Jim Kerr is Venture Publishing's Associate Director of Digital Initiatives. Get in touch with him at firstname.lastname@example.org.
by Jim Kerr
It sounds like Google may be coming to a mall near you, and I’m not talking Street View!
Following in the footsteps of Apple, The Huffington Post reports that the search engine giant plans to open retail stores in the U.S. and Europe by late 2013. They don’t have many physical products to sell outside of a smartphone (and lots of clothing, for some reason), but perhaps this hints that there is more to come from Google. I think it’s safe to assume that the rolling out of these stores will coincide loosely with the “Google Glass” hitting the market in 2014.
My main hope for these stores is that they have the foresight to call their employees “Googlebots” to rival the Apple “Geniuses” though.

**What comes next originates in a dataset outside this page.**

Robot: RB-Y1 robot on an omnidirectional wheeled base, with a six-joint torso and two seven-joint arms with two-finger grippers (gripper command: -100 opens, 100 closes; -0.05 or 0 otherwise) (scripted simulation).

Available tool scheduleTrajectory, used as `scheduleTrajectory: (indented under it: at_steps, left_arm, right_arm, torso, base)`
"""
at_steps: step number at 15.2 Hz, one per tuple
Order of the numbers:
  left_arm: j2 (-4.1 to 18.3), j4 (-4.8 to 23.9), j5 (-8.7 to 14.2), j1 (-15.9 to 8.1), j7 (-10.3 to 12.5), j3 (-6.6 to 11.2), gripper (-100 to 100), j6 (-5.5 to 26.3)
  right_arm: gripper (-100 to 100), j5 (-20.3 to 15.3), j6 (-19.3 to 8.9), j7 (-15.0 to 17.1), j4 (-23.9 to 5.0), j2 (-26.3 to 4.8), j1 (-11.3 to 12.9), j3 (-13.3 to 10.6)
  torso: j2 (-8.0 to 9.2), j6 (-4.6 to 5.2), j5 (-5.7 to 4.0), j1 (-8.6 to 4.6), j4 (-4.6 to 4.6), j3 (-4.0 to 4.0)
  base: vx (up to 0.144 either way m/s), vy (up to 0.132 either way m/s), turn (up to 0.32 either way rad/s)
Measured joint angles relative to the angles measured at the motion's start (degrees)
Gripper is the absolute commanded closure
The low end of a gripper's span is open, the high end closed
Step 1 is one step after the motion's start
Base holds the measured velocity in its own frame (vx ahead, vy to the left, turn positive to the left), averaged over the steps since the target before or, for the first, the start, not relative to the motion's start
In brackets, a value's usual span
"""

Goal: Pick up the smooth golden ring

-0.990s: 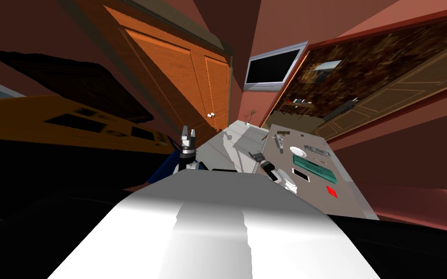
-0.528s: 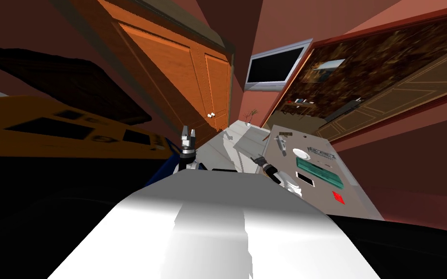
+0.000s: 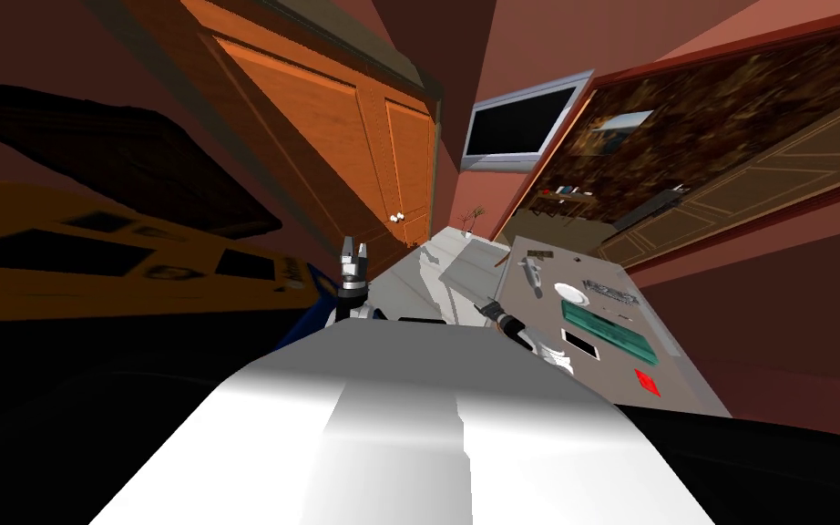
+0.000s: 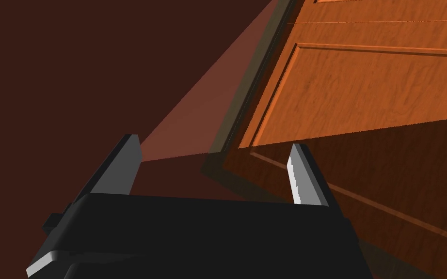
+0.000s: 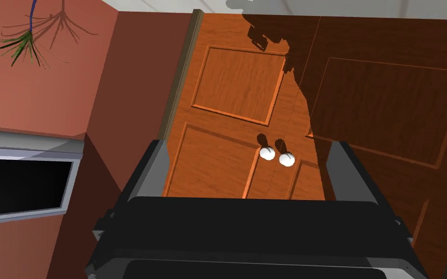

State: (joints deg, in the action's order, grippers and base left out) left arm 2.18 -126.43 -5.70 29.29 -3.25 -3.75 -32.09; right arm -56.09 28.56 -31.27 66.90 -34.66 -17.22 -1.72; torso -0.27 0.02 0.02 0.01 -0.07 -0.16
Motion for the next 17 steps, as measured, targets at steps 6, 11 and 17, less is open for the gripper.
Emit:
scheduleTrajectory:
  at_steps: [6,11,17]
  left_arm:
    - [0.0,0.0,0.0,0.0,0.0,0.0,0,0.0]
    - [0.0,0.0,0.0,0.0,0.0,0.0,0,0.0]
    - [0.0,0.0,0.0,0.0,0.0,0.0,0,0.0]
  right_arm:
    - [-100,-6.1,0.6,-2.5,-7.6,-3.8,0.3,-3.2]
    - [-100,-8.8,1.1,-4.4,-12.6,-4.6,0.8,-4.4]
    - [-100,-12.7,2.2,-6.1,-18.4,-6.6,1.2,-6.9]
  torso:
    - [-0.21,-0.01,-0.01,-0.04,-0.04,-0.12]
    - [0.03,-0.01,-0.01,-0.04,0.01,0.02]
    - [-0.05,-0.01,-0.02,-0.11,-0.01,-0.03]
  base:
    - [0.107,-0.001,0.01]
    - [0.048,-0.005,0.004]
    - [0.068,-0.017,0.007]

One area Google has tried to break into, with moderate success, is that of social media. For now, that realm is ruled by the likes of Twitter and Facebook. However, some people have a real love/hate relationship with social media and are constantly debating whether or not they should get rid of their accounts. If that sounds like you, The Atlantic breaks down the costs of leaving social media.
Meanwhile, one of the potential costs of being on social media is that you might get hacked (or you might say something you regret and be forced to claim you were hacked). The scary part is, it can happen to anyone – just ask Burger King.
The company’s official Twitter account was apparently hacked by members of Anonymous over the weekend. The hackers replaced the Twitter icon with a McDonald’s logo and changed the bio to say that the account had been sold because “the whopper flopped.”
Finally: if you’re in Brazil and someone offers you an iPhone, don’t expect it to be an Apple product – that country’s trademark regulator has granted consumer electronics manufacturer Gradiente Eletronica SA ownership of the name. That just shows you, even insanely big companies like Apple don’t always get their way.